Middle Marriage, Moonlight, and Fireflies
It’s that time of year again. The East Tennessee air becomes something this southern woman wears, and the field flowers frame all the roads where we live - urban, suburban or rural, no matter. Whether country lane or four lane, or daunting interstate rife with eighteen wheelers, the grassy hedges to each side of the various pavements are laden with stems of swaying, nodding color.
In between finishing my upcoming online art course, writing for a couple of magazines, and trips back and forth to church, I’ve managed to squeeze in daily walks in what we affectionately call “Mimi’s Meadow”. Only yesterday, being a Sunday and all, what has normally been a first thing in the morning thing, became a last thing before sunset thing.
And I couldn’t have been more pleased.
Middle Marriage, Moonlight, and Fireflies
Oh, it’s just a minute and forty-some-odd seconds of nothing, but it is less than two minutes of everything.
The sun rose early yesterday, with just a few clouds in sight. The Preacher donned his helmet, and fired up his pretend Vespa (a vintage Honda Elite), heading out to preach, with me following a half hour behind him in the huge white Ford truck. I couldn’t help but think, as I gripped the steering wheel, hugging my side of the narrow two lane highway to Harvest Church, about how that we are less than ten days away from summer, and our Appalachian Spring seems to have gone by in a blur of breezes, and rainy afternoons and bright moments. After two years of “Pandemic Pastoring”, we are looking ahead into the next season with sweet anticipation.
And we’ve grown ever more mindful of the fact of our embodied faith, together. This has been a long, breaking two years, for so many bodies. Some bodies still endure the effects of “long Covid”….some bodies are gone altogether, their spirits forever with the Lord.
As a result, things like the snaggle-toothed smiles of grandkids, the soft downy feathers of our daughter’s four urban culdesac baby ducks, and the smell of garlic from the gardens have become Remarkable Events.
No, but really. We remark upon them, we reflect upon them, we discuss them all, we openly and vulnerably savor the aching beauty of being alive by tasting each others’ words, as we walk and sweat and sweat and walk.
Usually, these conversations are followed by a fast drive home, by cleaning our bodies up, and a full day.
But yesterday was a Sunday. Did I tell you that, already?
Since it was The Lord’s Day, we went at it with an instinctively gentler pace. The skies were twilight pastel, the trees in blue hour silhouette, and we inhaled the soft fragrance of nightfall in a meadow full of green grass and wildflowers. A few eager birds who were still awake sung to us with soothing tunes.
It’s all worth remembering. And so I write it down.
Beware {...A Bit of Oswald Chambers For Your Tuesday...}
Beware of isolation; beware of the idea that you have to develop a holy life alone. It is impossible to develop a holy life alone;
you will develop into an oddity and a peculiarism, into something utterly unlike what God wants you to be.
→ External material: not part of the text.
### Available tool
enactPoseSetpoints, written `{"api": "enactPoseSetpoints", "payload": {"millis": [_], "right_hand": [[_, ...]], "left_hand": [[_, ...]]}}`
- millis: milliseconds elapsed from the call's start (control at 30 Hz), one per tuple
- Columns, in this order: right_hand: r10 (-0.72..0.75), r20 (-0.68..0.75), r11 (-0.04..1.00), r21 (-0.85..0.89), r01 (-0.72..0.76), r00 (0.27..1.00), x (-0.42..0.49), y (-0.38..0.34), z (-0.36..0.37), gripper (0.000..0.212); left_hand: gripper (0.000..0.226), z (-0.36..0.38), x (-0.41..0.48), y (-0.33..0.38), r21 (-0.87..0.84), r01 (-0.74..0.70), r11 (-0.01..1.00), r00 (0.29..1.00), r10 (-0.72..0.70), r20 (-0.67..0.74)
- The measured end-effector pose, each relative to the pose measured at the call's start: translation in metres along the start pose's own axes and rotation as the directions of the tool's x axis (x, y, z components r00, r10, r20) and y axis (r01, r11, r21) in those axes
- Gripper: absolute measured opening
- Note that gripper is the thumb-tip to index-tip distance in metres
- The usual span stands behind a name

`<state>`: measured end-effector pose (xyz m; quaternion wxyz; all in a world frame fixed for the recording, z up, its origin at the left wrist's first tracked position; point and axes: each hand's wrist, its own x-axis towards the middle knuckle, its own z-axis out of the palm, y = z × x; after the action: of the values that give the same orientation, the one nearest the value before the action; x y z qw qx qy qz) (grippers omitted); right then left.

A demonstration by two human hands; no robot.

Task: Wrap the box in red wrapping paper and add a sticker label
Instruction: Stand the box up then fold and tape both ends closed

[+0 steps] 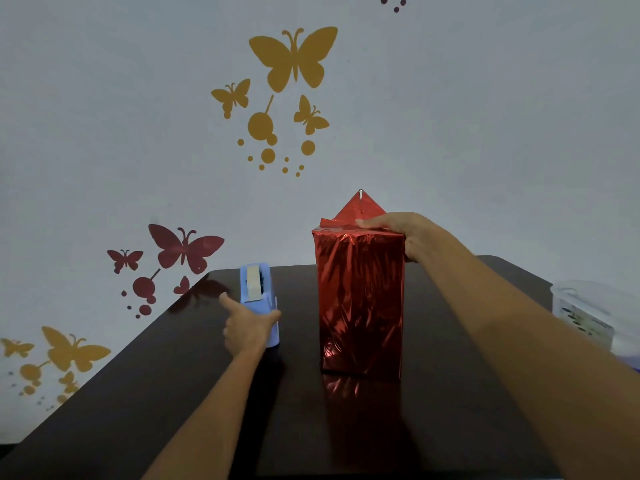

The only way to develop spiritually is to go into the society of God’s own children, and you will soon find how God alters your set.
God does not contradict our social instincts; He alters them.
My Utmost for His Highest - Oswald Chambers
Sunday, Sunday - I have so many reasons to love you. There are other days and other ways I can (and do) gather with the body of Christ, but thanks to Revelations 1:10, we know that Sunday has been special since the new covenant began.
“I was in the Spirit on The Lord’s Day…” ~the apostle John the Beloved
It isn’t “being religious” to gather on Sunday, any more than it would be being religious to buy my husband a gift on his birthday, or eat tacos on Tuesdays.
Nothing has blessed my life and fueled my creativity and challenged my selfish ways half as much as being an integral part of a local church.
Jesus = embodied God. The God who came to be face to face with. If Jesus could set aside heaven and come be with humans, I can set aside my petty offenses, my agendas, my busy-ness, and two hours on a Sunday. I’m not too mature for it.
And so, with all its supposed institutional imperfections (I see them, too) the whole point is to become an embodied expression of the Kingdom of God in the earth.
However imperfectly.
The very act of walking up the wide stairs of Harvest Church is a rebellion against plugged-in virtual culture. It removes me from false urgencies and puts the Beautiful Triune God front and center.
I get to live beyond timescale and to-dos and even my own efforts to remain relevant - to join a timeless culture of heaven, where all is NOW, and the lamb of God is worthy, and the bride of Jesus exists in reality, in a glory that shines like the stars.
Oh, for sure. When you take your imagination of faith to church with you, this is every bit what the embodied act of gathering and worship feels like…and in fact, is.
As an artist, I don’t see any other way to go to church, but with a faith imagination! I get to call things that be not as though they were, and for me it becomes so.
Things become for me, according to my faith.
I get to gather with a bunch of people who aren’t a bit like me, I get to do my worship - like the King is risen, dancing in my 55 year old body like I am “not drunk…as ye suppose”, praying for the saints of God like Jesus hears me.
I could wish no greater wealth for anyone.